Monday, 7 January 2008


I was sort of good today in taking my wife's car to be MOTed. It was appreciated.

It's not very well and will need some welding. It's like a lot of things I know. It also needs a new rear number plate. Say no more!

Sunday, 6 January 2008

Bethlehem and Efail Isaf

This was another Efail Isaf morning. The English service is held at 9.30 a.m. and I always make a point of arriving on time. That is - on time. The congregation always start the service and that's good. They are a joy to be with.

The 10.45 a.m. Welsh service is young, energetic and above all, friendly. I preached on Matthew 2: 1-12 and the name Bethlehem. I'll be back next month and I'm really looking forward to it.

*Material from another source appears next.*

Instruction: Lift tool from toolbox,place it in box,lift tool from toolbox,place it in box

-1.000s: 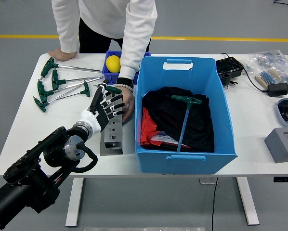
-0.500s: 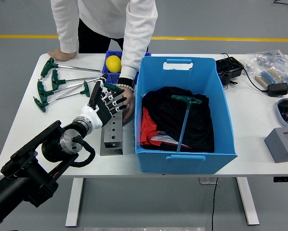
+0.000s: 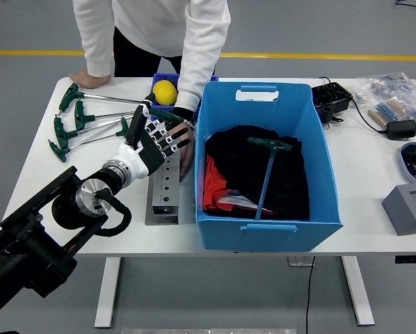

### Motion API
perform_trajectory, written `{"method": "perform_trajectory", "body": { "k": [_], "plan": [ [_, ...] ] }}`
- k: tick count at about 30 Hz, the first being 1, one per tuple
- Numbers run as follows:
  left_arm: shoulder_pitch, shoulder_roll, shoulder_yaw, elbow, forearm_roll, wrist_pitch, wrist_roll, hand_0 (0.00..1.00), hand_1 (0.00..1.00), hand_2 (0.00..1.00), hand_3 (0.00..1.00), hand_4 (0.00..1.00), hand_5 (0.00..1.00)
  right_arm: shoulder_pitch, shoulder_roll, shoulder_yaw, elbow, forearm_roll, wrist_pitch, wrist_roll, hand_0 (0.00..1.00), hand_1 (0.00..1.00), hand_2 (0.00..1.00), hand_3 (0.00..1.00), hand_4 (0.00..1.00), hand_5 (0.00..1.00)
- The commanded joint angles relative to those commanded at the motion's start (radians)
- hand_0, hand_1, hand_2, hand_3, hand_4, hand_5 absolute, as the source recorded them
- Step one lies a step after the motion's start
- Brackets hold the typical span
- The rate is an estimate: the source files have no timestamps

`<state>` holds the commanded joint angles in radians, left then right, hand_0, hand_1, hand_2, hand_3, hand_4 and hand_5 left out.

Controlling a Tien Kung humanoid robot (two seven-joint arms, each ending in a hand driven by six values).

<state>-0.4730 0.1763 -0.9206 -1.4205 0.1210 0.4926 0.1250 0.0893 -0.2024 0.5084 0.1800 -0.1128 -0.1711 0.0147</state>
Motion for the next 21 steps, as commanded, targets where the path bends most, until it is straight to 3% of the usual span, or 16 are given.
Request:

On Efail Isaf Sundays I always feel that God is good.

Saturday, 5 January 2008

Aston Villa 0: Manchester United 2

It was a good day: I managed to do a lot of work for my report for the Cytun Board; my accountant thinks that the tax man owns me over £500 and Manchester United won.

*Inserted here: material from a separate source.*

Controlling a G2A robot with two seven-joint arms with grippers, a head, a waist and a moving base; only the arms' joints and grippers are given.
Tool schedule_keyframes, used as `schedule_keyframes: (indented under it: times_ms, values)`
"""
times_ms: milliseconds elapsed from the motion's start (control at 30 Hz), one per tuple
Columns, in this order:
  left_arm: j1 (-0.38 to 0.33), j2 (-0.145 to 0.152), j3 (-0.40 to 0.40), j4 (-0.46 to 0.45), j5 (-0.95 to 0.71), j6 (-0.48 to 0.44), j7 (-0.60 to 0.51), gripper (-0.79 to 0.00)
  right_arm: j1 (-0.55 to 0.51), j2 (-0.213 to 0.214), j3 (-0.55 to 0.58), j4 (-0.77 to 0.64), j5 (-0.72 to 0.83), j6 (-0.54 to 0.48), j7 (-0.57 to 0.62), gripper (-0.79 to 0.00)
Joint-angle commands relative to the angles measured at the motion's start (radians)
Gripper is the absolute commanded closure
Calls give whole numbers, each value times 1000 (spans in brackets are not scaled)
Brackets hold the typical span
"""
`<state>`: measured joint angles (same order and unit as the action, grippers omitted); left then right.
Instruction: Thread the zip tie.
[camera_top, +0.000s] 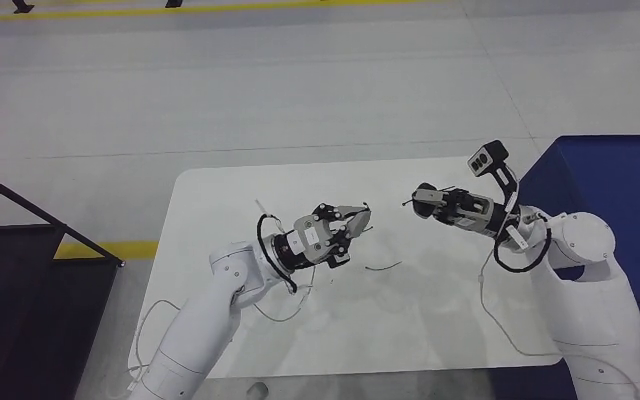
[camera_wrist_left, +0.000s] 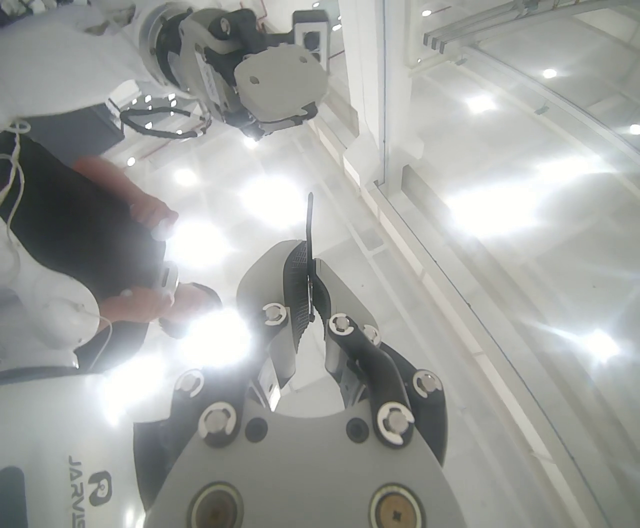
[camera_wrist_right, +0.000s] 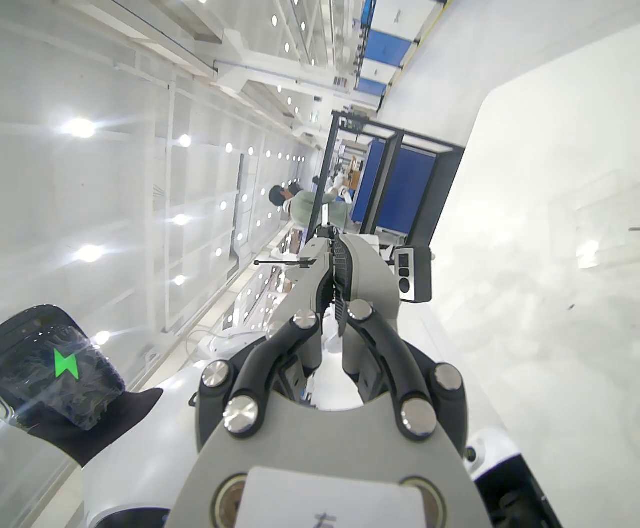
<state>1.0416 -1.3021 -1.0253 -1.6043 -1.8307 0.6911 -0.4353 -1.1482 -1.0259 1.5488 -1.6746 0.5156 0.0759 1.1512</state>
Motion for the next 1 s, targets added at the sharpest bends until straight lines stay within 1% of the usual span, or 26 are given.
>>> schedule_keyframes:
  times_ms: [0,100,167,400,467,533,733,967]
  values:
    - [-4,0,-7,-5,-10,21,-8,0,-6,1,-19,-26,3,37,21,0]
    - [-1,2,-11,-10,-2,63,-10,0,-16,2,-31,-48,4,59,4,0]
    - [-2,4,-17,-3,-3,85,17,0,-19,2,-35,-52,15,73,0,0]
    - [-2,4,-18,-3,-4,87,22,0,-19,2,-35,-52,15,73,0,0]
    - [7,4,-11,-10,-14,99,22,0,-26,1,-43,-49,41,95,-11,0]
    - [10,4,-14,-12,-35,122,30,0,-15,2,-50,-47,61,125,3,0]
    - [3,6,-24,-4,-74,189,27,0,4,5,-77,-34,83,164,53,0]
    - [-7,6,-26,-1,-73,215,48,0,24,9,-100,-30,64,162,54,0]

P.S. Kirsty the cross trainer from Argos is working fine as well.

Friday, 4 January 2008

Kirsty the Cross Trainer

Kirsty, the cross trainer from Argos, arrived today. I haven't put her up yet but I'm hoping she'll make me loose weight over the next few months.

This week I lost six pounds just by eating less. Kirsty will help when I get tired of not eating as much.

It's Argos that have named her Kirsty not me. Odd name for a machine!

Thursday, 3 January 2008


It's my fault I know but I haven't really got around to making my office really mine since moving in 2006 and well, being more reflective of me.

Today, I replaced an orthodox icon with a Manchester United catalogue.

Instead of looking at a two dimensional saint for January, I can now enjoy looking at a photo of Rooney. I like icons but I prefer Rooney.

Wednesday, 2 January 2008

Back to Work

I heard this morning that lots of people simply decide on this day in the year that they are giving up on their jobs and moving on. I suppose I could aspire to being the next Archbishop of Canterbury, but I couldn't do that job - and I wouldn't want to.

I was sustained today by my wife's 'Office Bad Day at Work Kit'. It has an eraser for all my mistakes (and they are many), an elastic band to help me go beyond my limit, a piece of string for whenever everything falls apart and a marble just in case I have lost all my marbles already. It also has a million dollar note so that I will never be broke again.

I'm willing to share the contents of my little box with all my colleagues. Especially the million dollar note!

Tuesday, 1 January 2008

New Years Day in the Garden

I tried to be good about household things today. I did quite a bit of work clearing the shed with a view to eventually doing the garden. It was uch!!!

I heard someone say the other day that sheer bliss for her was spending a day in the garden. I have no idea why anyone should say such a thing.